Unicef


Op 14 april jl. is de provincie Qinghai in het noordwesten van China getroffen door een aardbeving met een kracht van 7.1 op de schaal van Richter

21 april 2010
Grote hoogte bemoeilijkt de hulpverlening in China

In de Autonome Tibetaanse Prefectuur Yushu proberen reddingsteams de bevolking te helpen. Ze worden echter tegengewerkt door de grote hoogte. Bijna 200 reddingswerkers hebben het gebied al noodgedwongen moeten verlaten vanwege hoogteziekte. UNICEF doet er alles aan om hulpmaterialen te kunnen leveren, zoals schooltenten, dekens en warme kinderkleding.

Vrieskou
Omdat zoveel gebouwen zijn ingestort, zijn veel inwoners van het 4.000 meter hoge Tibetaanse plateau blootgesteld aan de kou. "De temperatuur is overdag gemiddeld, maar zakt 's nachts tot beneden het vriespunt", laat Dale Rutstein, Hoofd Communicatie van UNICEF China, in een telefonisch interview op UNICEF Radio weten. "Honderden, misschien wel duizenden mensen slapen momenteel in de buitenlucht."

Vóór schooltijd
Ongeveer de helft van de kinderen in de regio gaat naar kostschool, en veel schoolgebouwen zijn zwaar beschadigd. Omdat de aardbeving even voor acht uur 's ochtends plaatsvond, hadden veel leerlingen de slaapzalen al verlaten. En de lessen waren nog niet begonnen. Volgens Dale Rutstein was het aantal slachtoffers anders waarschijnlijk veel hoger geweest. "Bovendien is het een redelijk dunbevolkt gebied."

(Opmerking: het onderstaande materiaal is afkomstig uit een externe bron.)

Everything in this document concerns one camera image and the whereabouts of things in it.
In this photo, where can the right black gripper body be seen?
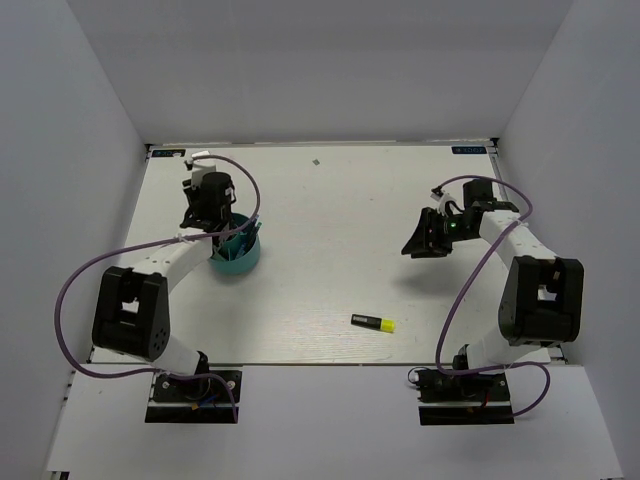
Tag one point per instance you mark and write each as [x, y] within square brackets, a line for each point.
[452, 229]

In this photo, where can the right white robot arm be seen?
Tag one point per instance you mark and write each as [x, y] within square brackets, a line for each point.
[541, 304]

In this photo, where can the left blue corner label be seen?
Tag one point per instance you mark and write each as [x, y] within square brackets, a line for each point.
[168, 153]

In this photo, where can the blue corner label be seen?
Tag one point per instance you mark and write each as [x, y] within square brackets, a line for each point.
[468, 150]
[168, 153]

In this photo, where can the yellow black highlighter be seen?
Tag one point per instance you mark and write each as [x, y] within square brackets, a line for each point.
[373, 323]

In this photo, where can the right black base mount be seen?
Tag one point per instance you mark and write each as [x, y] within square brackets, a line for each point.
[473, 400]

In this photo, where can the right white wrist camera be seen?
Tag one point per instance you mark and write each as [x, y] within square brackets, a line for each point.
[446, 204]

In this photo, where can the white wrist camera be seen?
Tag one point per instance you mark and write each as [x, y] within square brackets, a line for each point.
[446, 204]
[198, 165]

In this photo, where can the right blue corner label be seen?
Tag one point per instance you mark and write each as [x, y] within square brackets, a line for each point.
[468, 150]

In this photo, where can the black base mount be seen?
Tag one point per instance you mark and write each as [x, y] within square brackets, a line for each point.
[202, 402]
[473, 400]

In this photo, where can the blue capped pen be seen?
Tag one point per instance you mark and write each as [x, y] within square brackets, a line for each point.
[243, 249]

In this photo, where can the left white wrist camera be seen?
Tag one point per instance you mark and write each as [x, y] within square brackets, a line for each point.
[198, 165]

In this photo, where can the teal round desk organizer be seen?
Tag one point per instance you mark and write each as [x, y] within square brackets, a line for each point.
[224, 260]

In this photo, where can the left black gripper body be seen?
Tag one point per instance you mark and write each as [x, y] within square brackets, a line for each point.
[193, 197]

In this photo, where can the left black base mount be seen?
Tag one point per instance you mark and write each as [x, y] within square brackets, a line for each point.
[202, 402]

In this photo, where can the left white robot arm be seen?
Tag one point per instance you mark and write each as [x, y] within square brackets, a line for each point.
[132, 315]

Volgens de lokale onderwijsautoriteiten is 80 procent van de basisscholen en 50 procent van de middelbare scholen zwaar beschadigd. 23.000 leerlingen zijn daar de dupe van.

Wat doet UNICEF?
Op verzoek van de autoriteiten zal UNICEF het getroffen gebied 2.000 winterlaarzen voor kinderen leveren, 5.000 pakketten met schoolmaterialen, 5.000 schoudertassen en 500 schoolborden. Daarnaast zorgt UNICEF voor ambulances, generatoren en medische materialen.